But then therein laid another problem:Hatake children weren't raised alone. (Neither were Inuzuka.)

Sakumo had the last pieces of a legacy that was over a thousand years old, deteriorating records too smudged and ruined to read, giving only one character of interest that had stayed true for millennia. Hatake.

And what could he do, the last of a once-numerous clan? His parents had perished in the First Great War, cousins and uncles and aunts all following up to the Second Great War. The Hatake had been dragged through the dirt, hunted and killed on the battlefield because of the way they had been feared for their terrifyingly effective techniques and white chakra. They had lineages, contracts, relations, allies. The Hatake Clan once held political clout on Konoha's stage, they still did, but it wasn't what it used to be. They were like the Kurama or the Izumo, holding onto a bloodline that had yet to wink out.

It was heavy. It was a heavy burden and he wasn't afraid to admit that. Kahori had carried that burden with him when she was alive, laughing around the ends of her chopsticks while Kakashi clumsily toddled around the room with limbs not quite used to moving. His heart panged, an old wound opened up by his brooding. There would be nothing accomplished like this, sitting around like an old doll that never saw play.

Sighing, he toed the bottom of the shoji, fiddling with it and trying to not puncture a hold into the thin rice-paper before finally managing to get it to slide open. Heiya was light in his arms, but he had to maneuver so her head wouldn't bonk into the doorframe of the house. It was a struggle trying to cart her home, he was so obviously shinobi, that after the first block from the Yamanaka District where non-shinobi-clan civilians crowded, he had immediately taken to the roofs after the suspicious stares from his dangling, unconscious daughter in his arms.

While well-meaning, he didn't need the hassle or trouble of having to explain that Heiya was his daughter and no he did not steal her for nefarious shinobi purposes. Despite living side-by-side with ninja, most non-shinobi-clan civilians were obnoxiously ignorant of their protector class. It would be hilarious if it wasn't so frustrating.

He had earned a few amused looks on the way home from fellow shinobi and he was sure that word would go around the Jōnin Station of the legendary White Fang carrying his tuckered-out kid home. It wouldn't be the first time. His personal life was one of curiosity from the younger promotions, his status of strength rivalling the Sannin—

"Dad?"

Heiya blinks blearily at him, squinting in the low light of her room. It's night-time now, the lights in the garden automatically turning on from some old fūinjutsu a Hatake had placed, peeking dimly through the rice-paper that separated her room from opening into the minature kaiyushiki teien.

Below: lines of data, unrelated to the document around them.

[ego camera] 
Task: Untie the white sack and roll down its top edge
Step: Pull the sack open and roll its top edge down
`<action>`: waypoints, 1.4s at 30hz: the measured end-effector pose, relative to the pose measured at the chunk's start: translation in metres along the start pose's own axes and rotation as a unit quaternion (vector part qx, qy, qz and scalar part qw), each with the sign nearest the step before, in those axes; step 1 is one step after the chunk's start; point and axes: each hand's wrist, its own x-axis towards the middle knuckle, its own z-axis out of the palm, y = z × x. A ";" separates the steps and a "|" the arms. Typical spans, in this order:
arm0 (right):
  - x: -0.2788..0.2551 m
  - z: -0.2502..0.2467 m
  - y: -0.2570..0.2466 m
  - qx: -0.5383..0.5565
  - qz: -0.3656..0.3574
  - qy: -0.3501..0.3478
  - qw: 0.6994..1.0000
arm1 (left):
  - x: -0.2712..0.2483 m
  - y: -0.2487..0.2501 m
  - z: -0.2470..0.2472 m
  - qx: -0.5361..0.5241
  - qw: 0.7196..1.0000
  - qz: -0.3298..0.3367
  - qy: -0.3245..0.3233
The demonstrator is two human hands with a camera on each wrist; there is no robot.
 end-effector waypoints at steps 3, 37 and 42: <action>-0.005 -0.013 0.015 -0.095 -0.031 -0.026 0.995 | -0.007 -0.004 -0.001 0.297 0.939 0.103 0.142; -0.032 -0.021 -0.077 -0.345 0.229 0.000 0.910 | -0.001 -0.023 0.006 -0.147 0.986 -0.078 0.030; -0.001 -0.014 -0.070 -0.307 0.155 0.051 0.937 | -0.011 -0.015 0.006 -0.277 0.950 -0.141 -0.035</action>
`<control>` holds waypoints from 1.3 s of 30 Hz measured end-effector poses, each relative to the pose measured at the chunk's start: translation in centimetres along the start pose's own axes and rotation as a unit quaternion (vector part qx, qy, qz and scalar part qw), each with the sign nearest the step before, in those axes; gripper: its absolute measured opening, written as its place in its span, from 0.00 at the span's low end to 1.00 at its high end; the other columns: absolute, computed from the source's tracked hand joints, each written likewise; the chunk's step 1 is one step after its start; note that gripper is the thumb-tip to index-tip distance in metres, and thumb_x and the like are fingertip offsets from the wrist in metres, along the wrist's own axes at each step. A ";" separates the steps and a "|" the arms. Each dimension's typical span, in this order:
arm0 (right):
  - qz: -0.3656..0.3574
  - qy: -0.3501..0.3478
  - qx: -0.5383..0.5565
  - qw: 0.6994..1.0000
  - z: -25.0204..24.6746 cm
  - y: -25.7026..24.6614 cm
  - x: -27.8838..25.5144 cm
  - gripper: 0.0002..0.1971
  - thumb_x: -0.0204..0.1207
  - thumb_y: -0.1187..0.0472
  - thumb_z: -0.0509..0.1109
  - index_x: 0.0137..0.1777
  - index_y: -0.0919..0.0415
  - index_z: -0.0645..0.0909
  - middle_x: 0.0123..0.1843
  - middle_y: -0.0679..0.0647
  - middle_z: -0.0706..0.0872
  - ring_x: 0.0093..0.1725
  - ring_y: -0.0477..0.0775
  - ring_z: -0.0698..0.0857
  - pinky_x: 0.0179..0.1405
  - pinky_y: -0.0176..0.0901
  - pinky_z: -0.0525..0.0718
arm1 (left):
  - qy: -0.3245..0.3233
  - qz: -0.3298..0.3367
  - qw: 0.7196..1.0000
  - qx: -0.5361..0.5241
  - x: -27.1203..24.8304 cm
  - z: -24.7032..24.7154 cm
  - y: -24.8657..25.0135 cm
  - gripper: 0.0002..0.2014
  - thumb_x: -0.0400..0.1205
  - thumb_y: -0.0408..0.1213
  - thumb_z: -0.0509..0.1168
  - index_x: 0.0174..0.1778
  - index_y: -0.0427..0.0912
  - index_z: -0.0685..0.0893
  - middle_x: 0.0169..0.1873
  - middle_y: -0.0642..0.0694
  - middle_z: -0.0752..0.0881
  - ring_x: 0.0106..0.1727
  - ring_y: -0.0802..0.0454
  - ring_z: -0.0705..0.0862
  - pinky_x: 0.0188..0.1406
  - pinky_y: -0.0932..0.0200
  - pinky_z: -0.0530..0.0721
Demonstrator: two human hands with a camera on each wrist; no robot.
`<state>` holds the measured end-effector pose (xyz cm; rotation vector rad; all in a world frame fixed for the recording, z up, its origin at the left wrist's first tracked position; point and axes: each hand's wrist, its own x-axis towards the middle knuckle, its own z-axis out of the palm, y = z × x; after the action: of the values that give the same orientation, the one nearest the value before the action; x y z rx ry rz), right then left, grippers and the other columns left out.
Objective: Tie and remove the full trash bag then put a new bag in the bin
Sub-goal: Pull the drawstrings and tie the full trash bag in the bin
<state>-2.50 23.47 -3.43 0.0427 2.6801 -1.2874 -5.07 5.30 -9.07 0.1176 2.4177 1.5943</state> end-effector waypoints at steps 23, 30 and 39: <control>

"Hey, grey cat." He kneels, pulling back the covers on her futon to ease her into it. "Are you feeling okay?"

"Tired." She blinks again, looking just like the nickname he called her by. Sakumo could almost hear Kahori then, snorting softly into his ear at the nickname he bestowed upon their youngest. Small hands reach to pull up her covers and he helps by tucking them in around her.

"Yeah." Sakumo chuffs, trying to make sure the smile on his face looks real. Yamanaka Inomasa's voice echoes in his mind, the man's dark blue eyes flitting over his daughter almost confusedly before he turned to Sakumo. "You really tired yourself out."

Her eyes close, shifting onto her side to lean more towards him. His heart clenches. "I did?"

His fingers find their way into her hair, too much like his own. Sakumo had always hoped she would inherit Kahori's less eye-catching shade, silvery hair led to teasing and girls were always a bit more cruel than boys when it came to exclusion of those they deemed different.

"Mhm." He tucks his feet underneath him to settle. "Ran around like a 'lil demon. Tuckered yourself out before we could grab some takoyaki."

He pushed her hair back, savoring the way the strands felt between his fingers. She looked so at ease, curled up and pressed as close as she could to him without falling out of her futon. It was sweet, really, and he was just relieved.

There was nothing wrong.

("Are you sure?" He had asked, hands curling protectively over his daughter's shoulders. Inomasa had stared at her, long and searching before furrowing his brows and turning to Sakumo with a measured look he couldn't quite place."She will be fine. Just a bit confused by simple things. I would keep a careful eye on her for any developments. Don't hesitate to bring her to me.")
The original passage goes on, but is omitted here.